The petitioner's lawyer, Shashi Bhushan Kumar, told the court that snaking traffic jams were inconveniencing commuters, with school children and patients on their way to hospital for treatment being the worst sufferers.
The high court had on May 18 this year directed the state government to file a counter affidavit detailing what measures it had taken to solve the traffic congestion in Patna.
The petitioner's lawyer had apprised the bench that the government was sitting tight on the issue of removing encroachments from the roadsides despite several orders issued in the past.
Students of at least 16 prominent schools on Bypass Road face traffic snarls for hours almost every day.

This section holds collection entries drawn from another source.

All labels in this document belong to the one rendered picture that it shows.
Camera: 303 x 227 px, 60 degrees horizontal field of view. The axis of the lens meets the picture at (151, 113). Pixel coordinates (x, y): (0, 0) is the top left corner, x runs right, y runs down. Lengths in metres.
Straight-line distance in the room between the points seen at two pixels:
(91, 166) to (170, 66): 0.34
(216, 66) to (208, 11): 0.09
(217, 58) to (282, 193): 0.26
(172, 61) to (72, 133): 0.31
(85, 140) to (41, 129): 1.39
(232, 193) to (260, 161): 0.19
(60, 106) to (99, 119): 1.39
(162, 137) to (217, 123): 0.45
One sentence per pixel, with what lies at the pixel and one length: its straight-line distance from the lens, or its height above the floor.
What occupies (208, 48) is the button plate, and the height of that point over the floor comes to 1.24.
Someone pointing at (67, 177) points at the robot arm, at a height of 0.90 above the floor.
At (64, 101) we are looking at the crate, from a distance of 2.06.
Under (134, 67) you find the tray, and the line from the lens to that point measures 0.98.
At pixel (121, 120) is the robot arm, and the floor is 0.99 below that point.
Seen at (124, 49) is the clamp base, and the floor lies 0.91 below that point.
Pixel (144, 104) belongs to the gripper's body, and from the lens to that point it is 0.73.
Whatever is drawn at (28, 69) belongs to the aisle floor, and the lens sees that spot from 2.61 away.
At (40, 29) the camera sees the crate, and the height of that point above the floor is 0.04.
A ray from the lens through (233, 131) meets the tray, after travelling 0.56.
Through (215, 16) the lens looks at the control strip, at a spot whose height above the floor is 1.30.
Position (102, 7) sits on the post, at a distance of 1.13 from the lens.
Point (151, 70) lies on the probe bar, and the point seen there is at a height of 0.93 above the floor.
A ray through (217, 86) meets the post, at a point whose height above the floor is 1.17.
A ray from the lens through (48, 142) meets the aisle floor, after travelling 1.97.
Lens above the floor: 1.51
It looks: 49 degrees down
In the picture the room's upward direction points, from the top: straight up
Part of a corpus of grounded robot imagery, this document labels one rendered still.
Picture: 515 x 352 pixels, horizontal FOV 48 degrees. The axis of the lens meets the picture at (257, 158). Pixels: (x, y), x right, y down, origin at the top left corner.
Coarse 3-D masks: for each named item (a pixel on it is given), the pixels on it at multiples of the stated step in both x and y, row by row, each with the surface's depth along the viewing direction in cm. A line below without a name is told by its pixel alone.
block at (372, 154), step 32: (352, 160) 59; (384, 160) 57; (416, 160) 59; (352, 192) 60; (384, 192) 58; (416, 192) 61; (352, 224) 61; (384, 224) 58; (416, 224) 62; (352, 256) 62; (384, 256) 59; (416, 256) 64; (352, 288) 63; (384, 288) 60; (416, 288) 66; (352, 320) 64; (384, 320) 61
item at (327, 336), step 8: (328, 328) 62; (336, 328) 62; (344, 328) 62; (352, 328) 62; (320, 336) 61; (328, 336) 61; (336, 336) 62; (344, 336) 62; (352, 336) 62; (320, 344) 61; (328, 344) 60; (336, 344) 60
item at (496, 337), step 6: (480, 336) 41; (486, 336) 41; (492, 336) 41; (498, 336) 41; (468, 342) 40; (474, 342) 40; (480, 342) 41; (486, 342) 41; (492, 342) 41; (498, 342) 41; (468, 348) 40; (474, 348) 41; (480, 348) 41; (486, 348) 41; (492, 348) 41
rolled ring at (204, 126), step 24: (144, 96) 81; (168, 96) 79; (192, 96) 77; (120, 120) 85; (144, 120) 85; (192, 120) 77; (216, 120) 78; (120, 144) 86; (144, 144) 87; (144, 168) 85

"It is a nightmarish ride for students and teachers, especially during summer," said a teacher of Baldwin Academy. "The government must do something to address the problem."
Despite a 6am-5pm ban on the movement of heavy vehicles on Jaganpura Road, where at least nine schools are located, violation is rampant. Several schools have deployed traffic volunteers on their own.
In February 2015, Justice Chakradhari Sharan Singh, who had been caught during the movement of the chief minister's cavalcade near Chitkohra roundabout, had summoned senior officers of the administration and the police and ordered them to ensure smooth traffic.
The government had then assured the court that all necessary steps to ease out traffic in the area will be taken, but the situation remains the same.
In 2014, a high court division bench of Justice Navin Sinha and Justice Vikash Jain had summoned the Patna SP (traffic) and a transport department official over road congestion and even warn-ed them of contempt proceedings if they failed to streamline traffic.